安楽死が拡大することへの懸念

日本では安楽死の導入について議論すら始まっていないので、気の早すぎる話ですが。

仮に安楽死が導入されるとしたら、かなり厳格な条件の下でスタートすることになるはずです。

  • 意思能力が現にあること
  • 成人していること
  • 不治の病となっており余命わずか(たとえば1ヶ月以内とか3ヶ月以内とか)であること
  • 上記について、複数の医師の診察を受けること
  • 専門家のカウンセリングを複数回受け、書面に意思を遺すこと

といったあたりでしょうか。病院・診療所から独立した外部機関が上記全ての条件を満たしていることを確認したのち、安楽死の許可が下りる、ということになるのでしょう。

こうした条件でスタートし、制度が浸透して実際に安楽死する人が続々出るようになると、そのうち対象を広めたらどうか、という話が必ず出てきます。オランダやベルギーがそうでした。

a)意思表示できなくなった認知症患者などの場合でも事前に意思表示してあれば認める
b)成人していない子供でも、自分の状況をきちんと理解したうえで意思表示し、親などが反対しなければ認める
c)病気以外の「生きるのが辛い」といった精神的理由でも認める

といったあたりでしょうか。

本人の意思とは関わりのないところで「気の毒だから死なせてあげよう」的なのは定義上安楽死と言えませんので、言わば論外です。個々のケースで延命措置停止を家族などが求めることはあるでしょうが、それは裁判で解決するか、刑事訴追のリスクを踏まえた上で家族と医師の間のあうんの呼吸で行われるものでしょう。

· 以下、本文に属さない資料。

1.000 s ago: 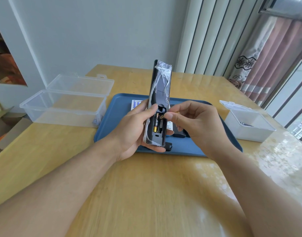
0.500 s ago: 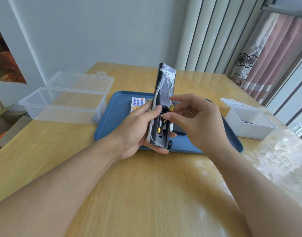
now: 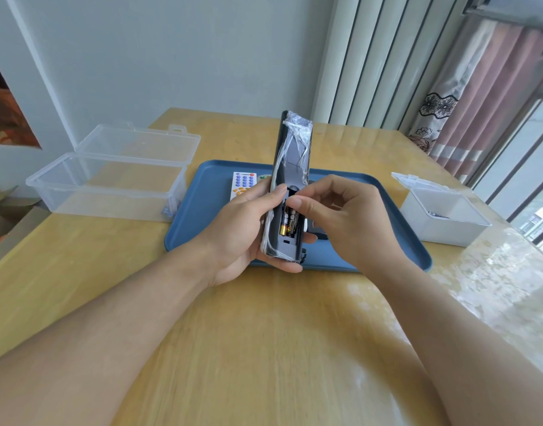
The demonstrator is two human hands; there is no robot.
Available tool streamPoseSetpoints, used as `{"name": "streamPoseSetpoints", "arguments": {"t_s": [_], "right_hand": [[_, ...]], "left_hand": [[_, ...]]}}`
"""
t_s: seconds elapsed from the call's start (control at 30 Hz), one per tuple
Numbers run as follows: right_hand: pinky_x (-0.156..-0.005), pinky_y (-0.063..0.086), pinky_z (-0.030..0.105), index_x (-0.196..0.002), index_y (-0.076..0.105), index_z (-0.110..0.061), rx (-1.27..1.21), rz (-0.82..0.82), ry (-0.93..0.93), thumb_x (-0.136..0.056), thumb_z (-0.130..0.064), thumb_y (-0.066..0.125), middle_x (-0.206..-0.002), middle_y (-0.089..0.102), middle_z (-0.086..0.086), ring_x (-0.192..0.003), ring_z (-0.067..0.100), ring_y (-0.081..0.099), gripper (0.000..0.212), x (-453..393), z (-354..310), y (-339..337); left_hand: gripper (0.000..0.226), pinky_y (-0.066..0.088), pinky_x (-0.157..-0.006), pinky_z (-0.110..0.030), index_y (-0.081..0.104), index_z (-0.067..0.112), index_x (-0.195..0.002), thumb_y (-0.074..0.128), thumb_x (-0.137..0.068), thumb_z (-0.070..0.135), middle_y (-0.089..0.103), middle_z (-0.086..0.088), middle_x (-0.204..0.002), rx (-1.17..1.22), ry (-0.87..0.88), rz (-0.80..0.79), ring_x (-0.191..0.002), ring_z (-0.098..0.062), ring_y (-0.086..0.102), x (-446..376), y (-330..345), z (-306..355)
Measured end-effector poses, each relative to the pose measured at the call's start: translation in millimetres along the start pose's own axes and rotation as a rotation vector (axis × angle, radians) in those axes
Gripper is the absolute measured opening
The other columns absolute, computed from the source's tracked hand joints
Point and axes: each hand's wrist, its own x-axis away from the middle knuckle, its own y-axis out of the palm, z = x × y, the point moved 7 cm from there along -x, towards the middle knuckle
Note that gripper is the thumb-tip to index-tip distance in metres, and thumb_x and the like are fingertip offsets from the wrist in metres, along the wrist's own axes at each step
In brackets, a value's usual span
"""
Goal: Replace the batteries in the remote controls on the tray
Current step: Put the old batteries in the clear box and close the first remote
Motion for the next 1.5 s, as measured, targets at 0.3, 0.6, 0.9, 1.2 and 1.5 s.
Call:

さて上記の3つですが、私はb)に関しては「親の同意がある」ということを絶対的な条件として認めてあげて良いのではないかと思います。a)に関してははっきり結論づけにくいのですが、今は不可とした方が良いという気がしています。実際に安楽死制度が始まり、その経過についてのドキュメンタリーや当事者・家族などの声を聞くと考えが変わったり、ますます確信が強まったりするかもしれません。

c)については反対です。そうした理由なら今でも自殺という方法があるわけですから、わざわざ安楽死を選ぶ理由や意味がわかりません。協力するという医師もほとんどいないでしょうし。

安楽死に絶対反対という人はよく「際限なく拡大して障害者や社会的弱者が死を迫られるようになる」と言います。そうした可能性がないとは言いませんが、制度の運用や実際に始まってからの議論でいくらでも歯止めをかけることはできます。場合によっては、条件を当初より厳格化したり安楽死制度をやめたりすることだってできるでしょう。「おそれ」を理由に一切を認めない、というのはあまりに頑迷な態度だと言わざるを得ません。